Integers a1,a2,…an are different at mod n. If a1,a2−a1,a3−a2,…an−an−1 are also different at mod n, we call the ordered n-tuple (a1,a2,…an) lucky. For which positive integers n, one can find a lucky n-tuple?
Problem
Source: 2021 Turkey JBMO TST P6
Tags: number theory, modular arithmetic, number theory proposed
BarisKoyuncu
24.05.2021 10:12
n=1 or n is even
For n=1, take a1=0.
For n is even, take a2i=n−i and a2i−1=i−1 for i=1,2,⋯,n2.

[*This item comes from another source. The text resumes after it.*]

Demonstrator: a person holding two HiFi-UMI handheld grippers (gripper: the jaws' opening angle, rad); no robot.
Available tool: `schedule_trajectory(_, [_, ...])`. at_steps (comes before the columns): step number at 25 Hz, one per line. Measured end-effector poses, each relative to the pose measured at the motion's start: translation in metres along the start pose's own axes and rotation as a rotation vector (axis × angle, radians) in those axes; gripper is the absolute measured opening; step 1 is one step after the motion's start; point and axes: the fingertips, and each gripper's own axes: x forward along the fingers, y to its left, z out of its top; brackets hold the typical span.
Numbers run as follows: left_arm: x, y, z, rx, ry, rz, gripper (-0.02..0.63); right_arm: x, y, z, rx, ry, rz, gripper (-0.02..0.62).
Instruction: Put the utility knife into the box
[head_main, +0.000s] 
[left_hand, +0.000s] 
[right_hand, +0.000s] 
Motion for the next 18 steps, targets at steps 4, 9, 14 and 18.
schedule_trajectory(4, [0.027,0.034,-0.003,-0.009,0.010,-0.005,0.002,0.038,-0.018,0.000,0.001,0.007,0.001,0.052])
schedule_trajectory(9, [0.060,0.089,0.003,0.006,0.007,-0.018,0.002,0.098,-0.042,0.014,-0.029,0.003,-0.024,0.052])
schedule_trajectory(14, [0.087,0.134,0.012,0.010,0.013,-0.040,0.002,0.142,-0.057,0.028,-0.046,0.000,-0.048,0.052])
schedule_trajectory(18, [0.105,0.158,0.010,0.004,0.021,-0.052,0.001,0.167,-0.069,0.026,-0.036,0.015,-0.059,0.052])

a1,a2−a1,a3−a2,…,an−an−1 are different at mod n. Thus, \{a_1, a_2-a_1, a_3-a_2, \dots ,a_n-a_{n-1}\}\equiv \{0,1,\cdots ,n-1\} \pmod{n}.
We know that a_i\not \equiv a_j\pmod{n} for i\neq j. Hence; a_2-a_1, a_3-a_2, \dots ,a_n-a_{n-1}\not \equiv 0 \pmod{n}. So, a_1\equiv 0 \pmod{n}.
a_1+(a_2-a_1)+(a_3-a_2)+ \dots +(a_n-a_{n-1})\equiv 0+1+\cdots +(n-1)\equiv \dfrac{(n-1)n}{2}\equiv 0 \pmod{n}. Hence, a_n\equiv 0 \pmod{n}.
We have a_1\equiv a_n\equiv 0 \pmod{n}. Contradiction.
hakN
24.05.2021 10:37
n=1 clearly works. If n is odd and n\geq 3, then summing up gives a_n \equiv 0 \mod n but that is impossible as a_1 \equiv 0 \mod n. For n even, let n=2k, it is easy to prove that this construction works: (0 , 1 , 2k - 1 , 2 , 2k - 2 , 3 , 2k - 3 , 4 , 2k - 4 , \dots , k - 1 , k + 1 , k).